• THE TASK: Search the material below for the word "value". Copy every line where it is found.

• DATA TO USE:
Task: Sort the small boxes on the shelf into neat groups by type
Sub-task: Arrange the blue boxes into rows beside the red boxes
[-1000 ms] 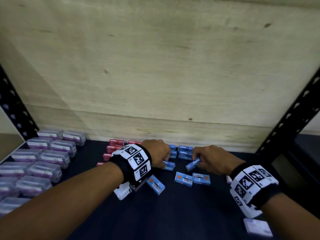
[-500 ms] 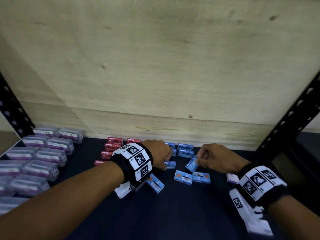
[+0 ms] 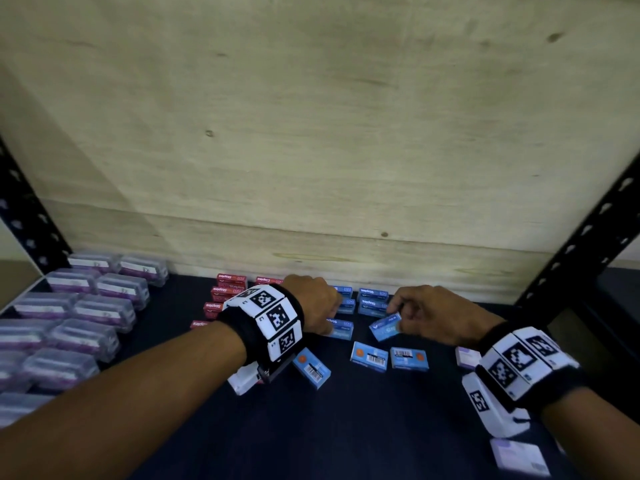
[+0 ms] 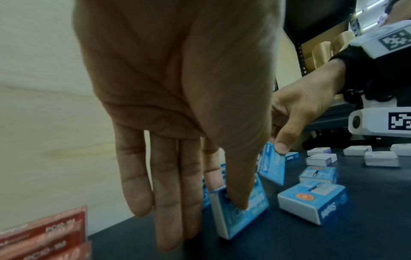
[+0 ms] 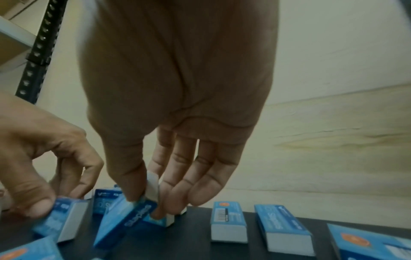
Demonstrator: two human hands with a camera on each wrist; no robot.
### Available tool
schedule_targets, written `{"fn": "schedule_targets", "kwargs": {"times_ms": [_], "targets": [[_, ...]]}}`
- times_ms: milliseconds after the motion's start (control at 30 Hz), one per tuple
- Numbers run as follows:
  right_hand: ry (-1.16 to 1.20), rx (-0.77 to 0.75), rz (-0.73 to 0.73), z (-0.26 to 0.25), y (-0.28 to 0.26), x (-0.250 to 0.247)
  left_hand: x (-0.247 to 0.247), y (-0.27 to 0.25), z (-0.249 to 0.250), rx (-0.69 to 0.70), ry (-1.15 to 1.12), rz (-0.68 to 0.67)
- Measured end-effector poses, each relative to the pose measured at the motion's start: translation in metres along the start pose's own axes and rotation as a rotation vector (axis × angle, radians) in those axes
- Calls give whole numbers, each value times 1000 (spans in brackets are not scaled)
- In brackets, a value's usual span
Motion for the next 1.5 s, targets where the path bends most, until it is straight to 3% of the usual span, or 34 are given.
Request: {"fn": "schedule_targets", "kwargs": {"times_ms": [533, 1067, 1200, 1500], "targets": [[-276, 48, 67, -2, 11, 13, 1, 7, 6, -5, 57, 30], [-331, -21, 137, -13, 4, 6, -3, -5, 2, -57, 104, 22], [-271, -38, 23, -18, -5, 9, -4, -19, 2, -34, 99, 2], [-242, -31, -130, -32, -17, 36, 12, -41, 4, 85, 8, -223]]}}
Point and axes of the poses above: each hand's wrist, its own y-axis towards the middle knuckle, its own x-axis out of the palm, z = x × y, the point moved 3 cm from there along y, towards the middle knuckle, and after that the axes turned 4 degrees about -x, right-handed, at the moved point
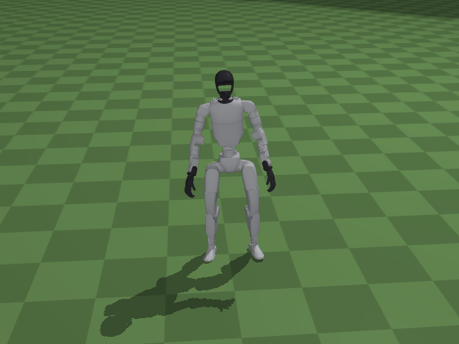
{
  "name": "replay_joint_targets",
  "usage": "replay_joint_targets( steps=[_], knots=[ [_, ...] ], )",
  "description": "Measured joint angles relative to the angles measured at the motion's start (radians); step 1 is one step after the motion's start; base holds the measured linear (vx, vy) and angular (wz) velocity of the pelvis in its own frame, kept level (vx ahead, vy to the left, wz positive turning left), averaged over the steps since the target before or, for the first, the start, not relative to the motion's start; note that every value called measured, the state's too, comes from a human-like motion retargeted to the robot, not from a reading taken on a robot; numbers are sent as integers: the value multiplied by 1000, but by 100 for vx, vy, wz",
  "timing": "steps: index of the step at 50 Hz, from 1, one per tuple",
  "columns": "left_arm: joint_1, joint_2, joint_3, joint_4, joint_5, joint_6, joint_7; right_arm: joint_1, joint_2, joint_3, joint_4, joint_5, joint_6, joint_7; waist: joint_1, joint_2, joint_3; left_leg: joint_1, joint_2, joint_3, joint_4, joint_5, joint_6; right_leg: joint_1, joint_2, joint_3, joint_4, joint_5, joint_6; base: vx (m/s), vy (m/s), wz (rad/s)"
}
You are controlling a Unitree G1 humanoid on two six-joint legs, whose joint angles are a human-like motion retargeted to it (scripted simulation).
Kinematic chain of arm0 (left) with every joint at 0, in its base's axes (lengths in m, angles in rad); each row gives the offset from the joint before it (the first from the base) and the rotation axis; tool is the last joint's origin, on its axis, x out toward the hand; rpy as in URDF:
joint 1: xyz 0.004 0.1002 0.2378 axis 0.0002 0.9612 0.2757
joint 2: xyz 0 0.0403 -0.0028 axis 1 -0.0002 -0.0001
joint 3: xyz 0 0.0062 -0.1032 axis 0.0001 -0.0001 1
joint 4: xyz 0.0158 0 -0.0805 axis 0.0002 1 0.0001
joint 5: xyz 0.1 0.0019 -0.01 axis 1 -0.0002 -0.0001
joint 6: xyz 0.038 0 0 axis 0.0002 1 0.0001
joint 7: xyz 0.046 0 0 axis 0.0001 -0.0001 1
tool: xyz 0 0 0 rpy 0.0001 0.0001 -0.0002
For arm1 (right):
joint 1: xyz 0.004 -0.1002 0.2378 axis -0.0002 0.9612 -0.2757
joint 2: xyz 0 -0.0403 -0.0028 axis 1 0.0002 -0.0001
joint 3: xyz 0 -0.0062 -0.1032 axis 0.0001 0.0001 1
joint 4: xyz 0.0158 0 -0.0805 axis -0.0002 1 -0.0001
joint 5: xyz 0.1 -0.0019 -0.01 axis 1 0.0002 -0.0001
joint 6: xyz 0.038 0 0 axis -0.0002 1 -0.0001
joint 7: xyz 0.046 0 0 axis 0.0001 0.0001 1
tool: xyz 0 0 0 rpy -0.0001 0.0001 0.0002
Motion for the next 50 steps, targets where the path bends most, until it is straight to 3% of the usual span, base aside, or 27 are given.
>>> replay_joint_targets(
  steps=[5, 13, 20, 25, 34, 40, 50],
  knots=[
    [70, -12, 34, 108, 84, -1, -58, 81, 12, -24, 116, -67, 6, 91, 16, -9, -6, 2, -12, 3, -58, 17, -18, -21, -3, -1, -10, 5, 9, 2, 4, 2],
    [215, 132, 79, -36, 135, -75, -63, 249, -124, -90, -101, 6, -82, 72, 26, -16, -15, -19, -22, -3, -78, 4, -63, -38, -12, -16, -32, 5, 46, 2, 5, 9],
    [397, 499, 186, -534, 223, -148, -68, 444, -390, -352, -574, 112, -152, -36, 37, -14, -33, -26, -25, -11, -78, 19, -83, -35, -17, -34, -32, 6, 63, 4, 4, 9],
    [462, 807, 359, -875, 184, -216, 21, 558, -655, -535, -875, 88, -208, -114, 68, -21, -44, -17, -24, -6, -64, 13, -83, -26, -21, -34, -21, 2, 56, 6, 3, -6],
    [423, 1158, 646, -1118, 115, -281, 46, 670, -1089, -790, -1112, -44, -235, -9, 62, -39, -56, -5, -33, -10, -59, 10, -65, -3, -26, -45, -25, 4, 48, 1, 1, 1],
    [402, 1271, 688, -1191, 120, -296, 34, 706, -1237, -864, -1199, -96, -233, 60, 52, -40, -58, 6, -27, -2, -61, 6, -81, 5, -22, -41, -29, 6, 47, 0, 0, 0],
    [391, 1292, 725, -1250, 127, -279, -9, 740, -1256, -937, -1316, -74, -225, 104, 47, -47, -65, 15, -28, 14, -54, -11, -59, 8, -24, -29, -26, 4, 48, 0, 0, 0]
  ],
)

• REPLY:
- Calls give whole numbers, each value times 1000 (spans in brackets are not scaled)
- In brackets, a value's usual span
  "description": "Measured joint angles relative to the angles measured at the motion's start (radians); step 1 is one step after the motion's start; base holds the measured linear (vx, vy) and angular (wz) velocity of the pelvis in its own frame, kept level (vx ahead, vy to the left, wz positive turning left), averaged over the steps since the target before or, for the first, the start, not relative to the motion's start; note that every value called measured, the state's too, comes from a human-like motion retargeted to the robot, not from a reading taken on a robot; numbers are sent as integers: the value multiplied by 1000, but by 100 for vx, vy, wz",

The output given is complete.